Module/Function Name: LayerNorm

The PostNorm class is a post-normalization module of torch.nn.modules. It applies layer normalization after the input is passed through a given module. The main objectives of this class are to improve the training stability of deep neural networks and to standardize the input to make the training less dependent on the scale of features.

Key features of PostNorm module: - Post-normalization: Applies layer normalization after being passed through a given module. - Dropout: Allows for the use of dropout probability on attention output weights.

Class Definition

The PostNorm class has the following definition and parameters:

Parameter	Description
dim	The dimension of the input tensor
fn	The module to be applied to the input tensor

Functionality and Usage

The PostNorm class performs a post-normalization on an input tensor using the given module. It applies layer normalization to the input tensor post application of fn module. The forward function forward(x, **kwargs) of the PostNorm module takes the input tensor x and additional keyword arguments kwargs to be passed to the underlying module.

Example 1: Usage within Model Architecture

from torch import nn

from zeta.nn import PostNorm


# Define a simple model
class SimpleModel(nn.Module):
    def __init__(self, input_dim, hidden_dim, output_dim):
        super().__init__()

        self.hidden_layer = nn.Linear(input_dim, hidden_dim)
        self.postnorm_layer = PostNorm(hidden_dim, nn.Linear(hidden_dim, output_dim))

    def forward(self, x):
        x = self.hidden_layer(x)
        output = self.postnorm_layer(x)

        return output


# Usage:
input_dim, hidden_dim, output_dim = 10, 20, 2
model = SimpleModel(input_dim, hidden_dim, output_dim)
inputs = torch.randn(64, input_dim)
outputs = model(inputs)

print(f"Input Shape: {inputs.shape}\nOutput Shape: {outputs.shape}")

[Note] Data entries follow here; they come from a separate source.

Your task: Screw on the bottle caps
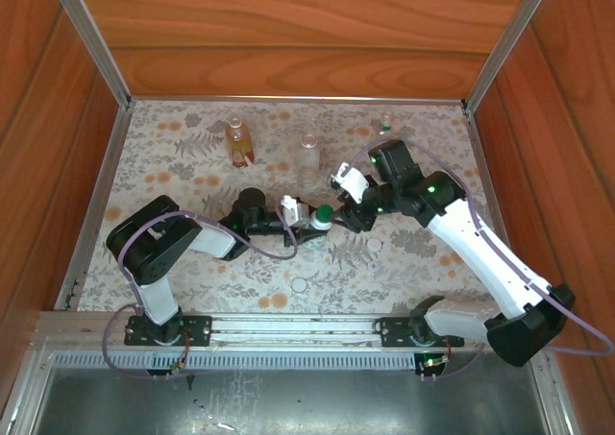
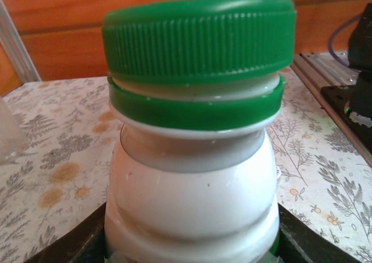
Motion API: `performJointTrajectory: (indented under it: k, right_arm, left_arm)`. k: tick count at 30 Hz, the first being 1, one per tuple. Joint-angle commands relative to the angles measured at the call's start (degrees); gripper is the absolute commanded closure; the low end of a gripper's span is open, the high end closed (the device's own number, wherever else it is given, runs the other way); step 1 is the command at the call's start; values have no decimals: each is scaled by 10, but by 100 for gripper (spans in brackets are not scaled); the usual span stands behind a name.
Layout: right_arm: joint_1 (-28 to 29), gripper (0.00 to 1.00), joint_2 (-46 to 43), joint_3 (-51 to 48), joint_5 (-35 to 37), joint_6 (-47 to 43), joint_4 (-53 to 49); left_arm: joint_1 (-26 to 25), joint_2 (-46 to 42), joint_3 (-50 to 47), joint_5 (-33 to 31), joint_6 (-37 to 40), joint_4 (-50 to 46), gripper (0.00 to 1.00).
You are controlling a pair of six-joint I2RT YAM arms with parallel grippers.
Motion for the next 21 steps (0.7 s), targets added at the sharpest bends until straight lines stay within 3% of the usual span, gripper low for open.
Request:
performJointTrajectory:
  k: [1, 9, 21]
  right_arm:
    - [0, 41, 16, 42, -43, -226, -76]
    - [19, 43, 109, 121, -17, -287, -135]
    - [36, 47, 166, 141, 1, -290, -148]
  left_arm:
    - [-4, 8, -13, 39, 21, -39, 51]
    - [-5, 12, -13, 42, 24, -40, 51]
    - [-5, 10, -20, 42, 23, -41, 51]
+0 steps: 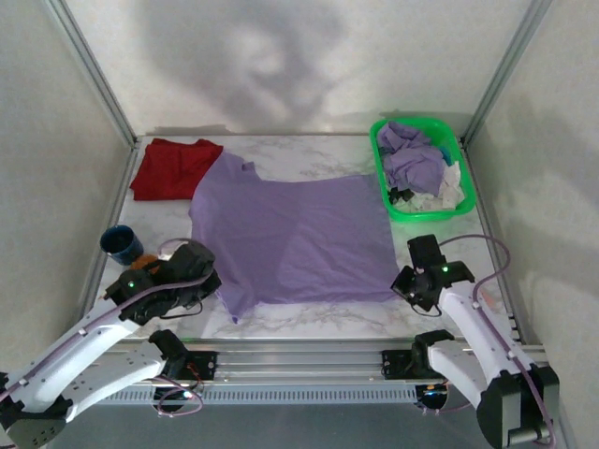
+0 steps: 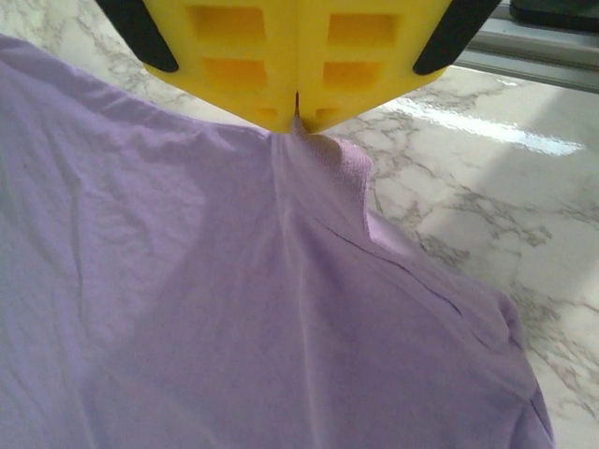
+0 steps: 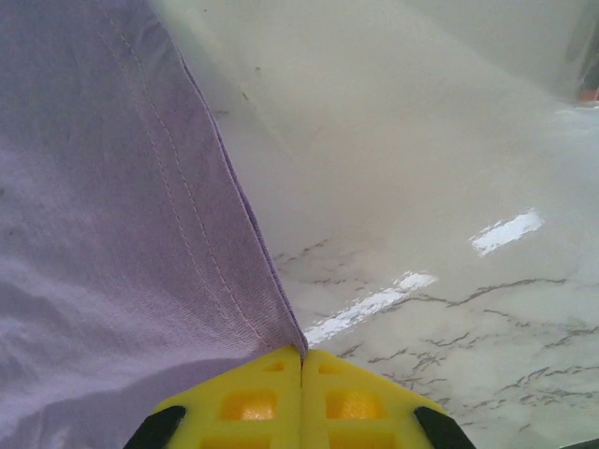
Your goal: Fold and stack the t-shirts
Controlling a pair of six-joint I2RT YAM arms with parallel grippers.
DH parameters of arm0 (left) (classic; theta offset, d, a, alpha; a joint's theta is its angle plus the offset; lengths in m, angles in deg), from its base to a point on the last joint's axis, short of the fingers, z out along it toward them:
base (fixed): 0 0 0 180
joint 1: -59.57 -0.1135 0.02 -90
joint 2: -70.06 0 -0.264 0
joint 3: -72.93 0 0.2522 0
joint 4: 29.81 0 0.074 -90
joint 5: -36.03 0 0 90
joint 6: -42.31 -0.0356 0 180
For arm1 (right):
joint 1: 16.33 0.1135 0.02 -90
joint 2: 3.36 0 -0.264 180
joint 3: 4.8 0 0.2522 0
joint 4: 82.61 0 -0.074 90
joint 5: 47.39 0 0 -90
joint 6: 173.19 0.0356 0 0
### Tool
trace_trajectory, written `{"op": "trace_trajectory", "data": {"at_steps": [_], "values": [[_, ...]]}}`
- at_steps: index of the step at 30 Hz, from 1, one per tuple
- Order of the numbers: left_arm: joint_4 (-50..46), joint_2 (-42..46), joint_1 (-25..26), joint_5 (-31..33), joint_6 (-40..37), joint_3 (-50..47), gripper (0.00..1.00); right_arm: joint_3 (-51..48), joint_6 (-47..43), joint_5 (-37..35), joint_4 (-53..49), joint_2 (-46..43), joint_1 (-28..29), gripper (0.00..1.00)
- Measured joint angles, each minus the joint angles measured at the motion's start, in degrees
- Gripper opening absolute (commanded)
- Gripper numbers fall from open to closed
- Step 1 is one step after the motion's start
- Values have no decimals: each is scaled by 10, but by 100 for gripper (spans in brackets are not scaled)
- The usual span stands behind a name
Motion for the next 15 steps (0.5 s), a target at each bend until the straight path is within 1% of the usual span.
{"op": "trace_trajectory", "data": {"at_steps": [1, 3, 7, 11, 15], "values": [[0, -11, -7, 2, -9, 6, 0, 12, -3, -4, 2, 21, 0, 0], [3, -38, -37, 0, -38, 14, 0, 35, -9, -14, 4, 51, 0, 0], [7, -79, -114, -6, -100, 14, 0, 70, -25, -26, 18, 83, -5, 0], [37, -100, -181, -40, -160, 12, 0, 98, -43, -23, 32, 130, -9, 0], [80, -143, -224, -78, -210, 12, 0, 121, -61, -23, 36, 167, -10, 0]]}}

Example 2: Usage with Image Data

import torch
from torch import nn

from zeta.nn import PostNorm


# Define a model architecture for image data
class ImageModel(nn.Module):
    def __init__(self, input_dim, hidden_dim, output_dim):
        super().__init__()
        self.fc1 = nn.Linear(input_dim, hidden_dim)
        self.fc2 = nn.Linear(hidden_dim, output_dim)
        self.postnorm = PostNorm(output_dim, nn.ReLU())

    def forward(self, x):
        x = self.fc1(x)
        x = self.fc2(x)
        return self.postnorm(x)


# Usage:
input_dim, hidden_dim, output_dim = 784, 256, 10  # Applicable for MNIST data
model = ImageModel(input_dim, hidden_dim, output_dim)
inputs = torch.randn(64, input_dim)
outputs = model(inputs)

print(f"Input Shape: {inputs.shape}\nOutput Shape: {outputs.shape}")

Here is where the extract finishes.